The New York State Thruway Authority announced that Tappan Zee Constructors, LLC (TZC) has completed installation of the first stay cables on the New NY Bridge project. The stay cables, along with the 419-foot towers, will be the most prominent features of the new 3.1-mile structure. The first two stay cables were installed by TZC on the new northbound bridge’s main span on Thursday, July 21, 2016.
“The installation of the stay cables marks a major milestone in the construction of this critical project,” said Project Director Jamey Barbas. “This bridge will serve as a vital link for generations to come, and the cables will be one of its iconic features.”

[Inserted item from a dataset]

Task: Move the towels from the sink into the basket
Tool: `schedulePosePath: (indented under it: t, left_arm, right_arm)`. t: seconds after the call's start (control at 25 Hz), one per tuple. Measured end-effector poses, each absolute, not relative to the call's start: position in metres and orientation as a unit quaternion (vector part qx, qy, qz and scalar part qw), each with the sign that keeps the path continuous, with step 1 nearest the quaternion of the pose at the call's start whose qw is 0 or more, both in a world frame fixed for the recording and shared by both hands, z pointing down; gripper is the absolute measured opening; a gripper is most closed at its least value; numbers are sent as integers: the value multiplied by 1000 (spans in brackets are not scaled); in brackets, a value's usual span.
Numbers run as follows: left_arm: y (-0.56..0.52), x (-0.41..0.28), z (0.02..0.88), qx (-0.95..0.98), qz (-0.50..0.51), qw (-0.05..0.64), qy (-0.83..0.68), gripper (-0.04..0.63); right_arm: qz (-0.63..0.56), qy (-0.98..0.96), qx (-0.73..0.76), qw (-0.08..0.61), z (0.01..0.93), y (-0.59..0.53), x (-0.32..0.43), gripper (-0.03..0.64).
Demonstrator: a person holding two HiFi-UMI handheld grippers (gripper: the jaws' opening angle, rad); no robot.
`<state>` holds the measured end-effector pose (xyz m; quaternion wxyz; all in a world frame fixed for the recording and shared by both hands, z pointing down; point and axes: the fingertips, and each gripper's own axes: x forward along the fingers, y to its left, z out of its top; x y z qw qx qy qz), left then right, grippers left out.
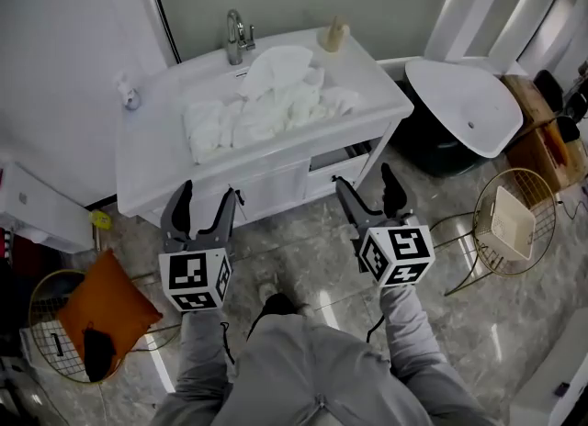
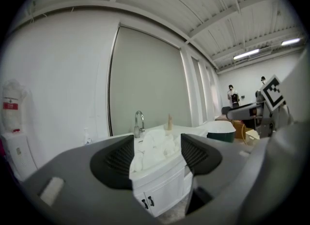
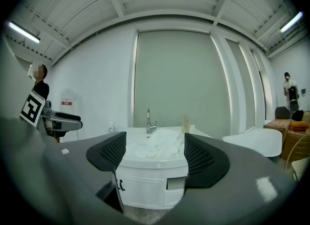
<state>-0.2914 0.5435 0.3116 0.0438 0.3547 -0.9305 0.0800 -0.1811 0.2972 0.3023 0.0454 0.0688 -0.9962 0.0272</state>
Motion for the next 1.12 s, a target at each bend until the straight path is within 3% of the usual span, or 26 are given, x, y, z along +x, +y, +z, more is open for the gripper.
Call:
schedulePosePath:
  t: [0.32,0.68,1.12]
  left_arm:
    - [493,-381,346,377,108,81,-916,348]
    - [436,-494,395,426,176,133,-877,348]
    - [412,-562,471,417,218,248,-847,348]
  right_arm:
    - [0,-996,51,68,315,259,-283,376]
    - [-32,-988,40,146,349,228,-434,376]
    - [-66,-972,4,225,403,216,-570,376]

“The stay cables and the concrete towers are the perfect combination of form and function,” said Terry Towle, TZC’s chief executive officer. “In addition to providing structural integrity for the bridge’s main span, they will be a visually stunning feature that defines the project.”
The stay cables are anchored to the interior of the bridge’s concrete towers and to the sides of structural steel field sections. The resulting tension will help support the main span roadway. New structural steel sections and stay cables will be simultaneously installed on alternating sides of the towers as work continues. Precast concrete deck panels will also be placed in the erected steel sections to provide a base driving surface.
The stay cables are comprised of numerous metal strands that are tightly packed in a protective sheath. The sheaths contain only a handful of strands at first, and additional strands are strung through the cable after the initial installation process to provide further strength.
Each side of the bridge’s towers will require 12 pairs of stay cables to support the main span roadway, utilizing 700 miles of metal strands in total.
Those interested in a closer look are invited to view the daily project progress via the project’s webcams and photo gallery as well as by visiting the New NY Bridge construction viewing platforms at Scenic Hudson RiverWalk Park in Tarrytown and Memorial Park in Nyack.